The study separated non-drinkers from former and occasional drinkers. Picture: iStock

Researchers from the University of Cambridge and University College London analysed the electronic health records of 1.93 million healthy adults as part of the CALIBER (ClinicAl research using LInked Bespoke studies and Electronic health Records) data resource.

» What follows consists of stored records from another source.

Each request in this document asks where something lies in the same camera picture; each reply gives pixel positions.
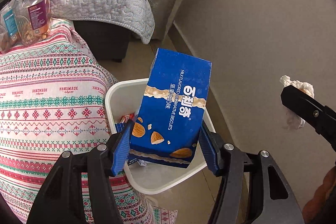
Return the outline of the right hand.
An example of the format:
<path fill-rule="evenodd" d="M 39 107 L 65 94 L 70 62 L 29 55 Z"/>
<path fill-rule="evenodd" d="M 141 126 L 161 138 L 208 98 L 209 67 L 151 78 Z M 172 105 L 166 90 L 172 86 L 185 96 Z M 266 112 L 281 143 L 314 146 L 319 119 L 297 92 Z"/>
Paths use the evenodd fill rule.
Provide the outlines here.
<path fill-rule="evenodd" d="M 325 175 L 322 184 L 317 188 L 313 198 L 303 207 L 302 215 L 305 223 L 309 223 L 322 210 L 327 198 L 335 187 L 335 166 Z"/>

Participants were aged over 30 and were free from cardiovascular disease at the start of the study. Non-drinkers were separated from former and occasional drinkers.

Lower risk 

Researchers looked at 12 common symptomatic manifestations of cardiovascular disease and found that, compared to abstaining from alcohol, moderate drinking was associated with a lower risk of first presenting to a doctor with several, but not all, cardiovascular conditions. These included angina, heart failure and ischaemic stroke, 

14

the maximum number of units of alcohol men and women should drink per week to keep alcohol-related health risks to a low level.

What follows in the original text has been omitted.